▸ **Task requirements**
Please print the line that holds "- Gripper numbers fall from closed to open" and each line after it to the end of the data, word for word, without any pictures.

┏━━

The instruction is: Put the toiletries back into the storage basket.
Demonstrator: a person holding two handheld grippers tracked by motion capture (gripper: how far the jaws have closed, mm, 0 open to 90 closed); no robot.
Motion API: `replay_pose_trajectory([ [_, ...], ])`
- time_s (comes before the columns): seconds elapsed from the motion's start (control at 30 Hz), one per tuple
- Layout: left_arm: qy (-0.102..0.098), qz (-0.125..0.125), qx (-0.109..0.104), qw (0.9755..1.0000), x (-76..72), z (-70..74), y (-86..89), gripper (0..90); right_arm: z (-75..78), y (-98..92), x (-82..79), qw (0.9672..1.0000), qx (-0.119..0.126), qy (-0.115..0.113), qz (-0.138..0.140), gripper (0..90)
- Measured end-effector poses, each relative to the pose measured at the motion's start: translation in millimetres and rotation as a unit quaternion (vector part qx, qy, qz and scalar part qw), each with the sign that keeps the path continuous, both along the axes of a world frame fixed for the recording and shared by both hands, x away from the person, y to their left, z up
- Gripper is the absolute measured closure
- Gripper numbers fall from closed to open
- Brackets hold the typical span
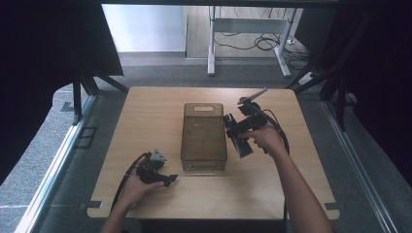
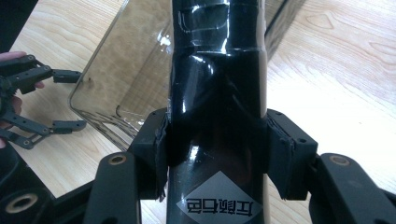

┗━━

▸ **Answer area**
- Gripper numbers fall from closed to open
- Brackets hold the typical span

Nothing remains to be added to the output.